Habituellement, notamment pour le jumeau interne, après quelques accidents, tout se passe comme si un équilibre de la cicatrice pouvait survenir, aboutissant à une guérison apparente. La difficulté pour le praticien est de savoir, devant l'un de ces accidents itératifs, s'il est en présence du dernier.
Devant de tels tableaux évolutifs, entravant très sérieusement la carrière d'un sportif, des interventions chirurgicales ont pu être proposées. Elles sont très efficaces pour les pathologies de désinsertion aponévrotique. Elles sont plus douteuses dans leur résultat quand il s'agit des insertions osseuses, et imposent parfois des désinsertions thérapeutique.
* Ruptures musculaires progresseives : s'il est établi que le claquage et la rupture musculaire sont des accidents aïgus, entraînant une impotence fonctionnelle majeure immédiate, dans certains dossiers l'aboutissement à une rupture totale d'un muscle peut se faire progressivement ou par épisodes itératifs. Chacun de ces épisodes se présente comme bénin, prenant le masque d'une contracture ou d'une petite élongation.
Cette souffrance chronique musculaire entrave l'emploi du temps du sportif et aboutit le plus souvent à une lésion majeure.
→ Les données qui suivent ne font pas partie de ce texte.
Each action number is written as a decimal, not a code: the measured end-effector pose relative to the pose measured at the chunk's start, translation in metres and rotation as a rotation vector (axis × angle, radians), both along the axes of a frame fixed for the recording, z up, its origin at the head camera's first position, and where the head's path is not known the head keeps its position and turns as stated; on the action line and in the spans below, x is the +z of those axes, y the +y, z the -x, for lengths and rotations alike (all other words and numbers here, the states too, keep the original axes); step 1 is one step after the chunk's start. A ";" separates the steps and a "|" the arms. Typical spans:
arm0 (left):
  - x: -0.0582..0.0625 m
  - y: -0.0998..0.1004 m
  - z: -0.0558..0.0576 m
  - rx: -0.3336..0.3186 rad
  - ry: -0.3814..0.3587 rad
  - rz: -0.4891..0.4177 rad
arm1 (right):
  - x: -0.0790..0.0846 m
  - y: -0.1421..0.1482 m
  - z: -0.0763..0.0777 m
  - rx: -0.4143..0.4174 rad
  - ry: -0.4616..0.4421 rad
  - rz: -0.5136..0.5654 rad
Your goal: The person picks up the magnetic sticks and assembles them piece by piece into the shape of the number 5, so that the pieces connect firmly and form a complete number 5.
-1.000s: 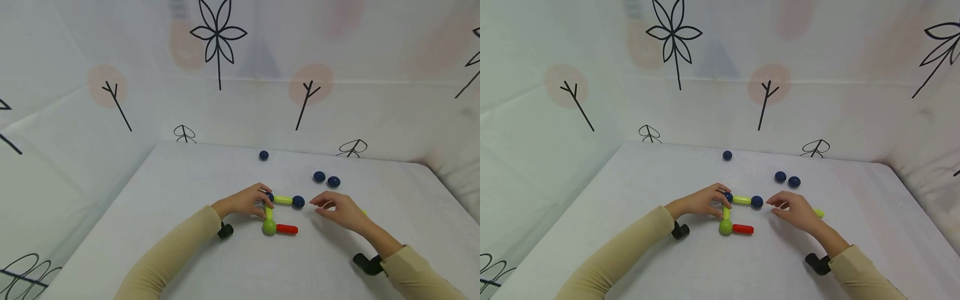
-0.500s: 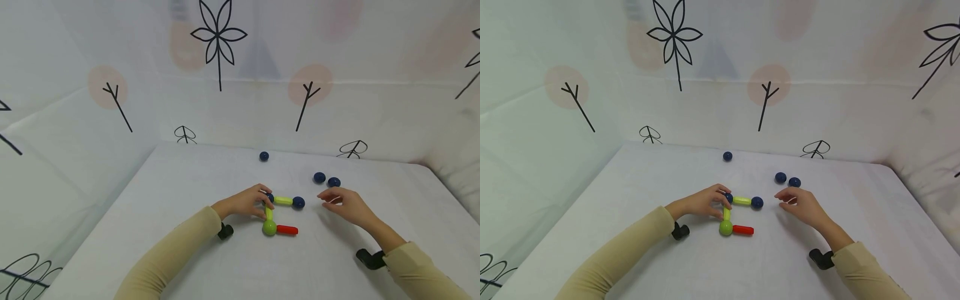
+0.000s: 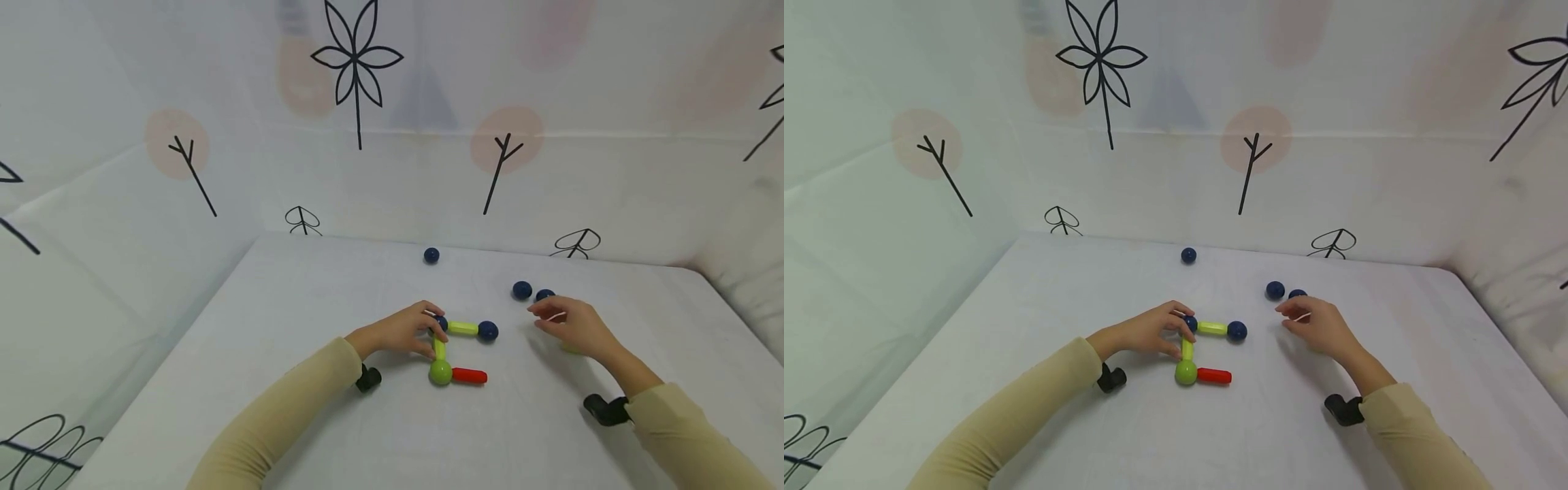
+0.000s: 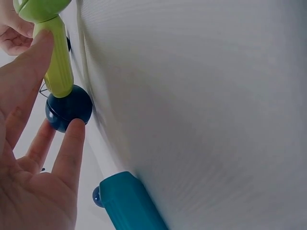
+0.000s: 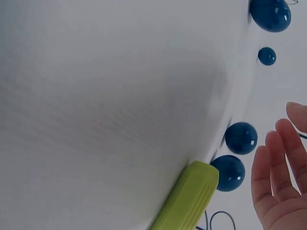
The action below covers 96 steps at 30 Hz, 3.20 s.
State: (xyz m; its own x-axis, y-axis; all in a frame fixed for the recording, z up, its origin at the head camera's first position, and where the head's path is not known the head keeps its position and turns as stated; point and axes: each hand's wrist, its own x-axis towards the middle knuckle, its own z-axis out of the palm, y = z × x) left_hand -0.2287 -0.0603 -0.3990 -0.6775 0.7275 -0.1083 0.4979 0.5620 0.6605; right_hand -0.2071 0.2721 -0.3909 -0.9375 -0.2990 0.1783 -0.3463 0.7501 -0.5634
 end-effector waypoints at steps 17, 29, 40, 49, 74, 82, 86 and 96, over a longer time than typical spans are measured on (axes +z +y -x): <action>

Ce stade terminal peut être un moyen de guérison.
Le droit antérieur, les adducteurs peuvent ainsi se rompre progressivement.
Pathologie musculaire grave au stade des séquelles
Il existe une date théorique de consolidation pour chacune des lésions initiales. Le claquage, c'est-à-dire la rupture de fibres musculaire, justifie une cicatrisation de plusieurs semaines. A date de consolidation, certaines cicatrices restent gênantes soit par la douleur, soit par leur instabilité. Elles nécessitent alors des traitements particuliers, médicaux ou chirurgicaux.
* la cicatrisation musculaire : il est actuellement admis que les fibres musculaires peuvent se régénérer. Cette cicatrisation se produit simultanément à celle des tissus conjonctifs plus classiques.
Cettes régénération musculaire dépend des cellules satellites de mauro. Celles-ci sont des cellules indifférenciées, situées entre la membrane basale et le sarcolemne des fibres musculaires. Lors d'une lésion, la nécrose des cellules musculaires semble permettre, par chimiotactisme, l'accumulation de ces cellules intermédiaires. Ces cellules de Mauro sont susceptibles de devenir des myoblastes, puis des cellules musculaires dans certaines conditions. Le volume lésionnel et l'écart interfragmentaire doivent être limités. L'hématome ne doit pas être trop abondant. Une remise en traction de ces fibres est nécessaire pour leur transformation.
Deux paramètres enfin sont essentiels : la vascularisation avec néoformation de capillaire et l'innervation.
Le plus souvent ces conditions ne sont pas réunies et la cicatrisation ad integrum ne sera que partielle ou inexistante et un cal fibreux deviendra le moyen de consolidation.
A partir des hématomes qui s'organisent, les cicatrices vicieuses kystiques peuvent apparaître.
Enfin, dans les lésions profondes ou proches des insertions osseuses, une ossification musculaire n'est pas exceptionnelle.
Toutes ces cicatrices peuvent parfaitement être suportées sans conséquence fonctionnelle par le sportif. C'est dire qu'il faut considérer comme grave, non pas les cicatrices elles-même, mais celles qui entraînent des douleurs ou des récidives.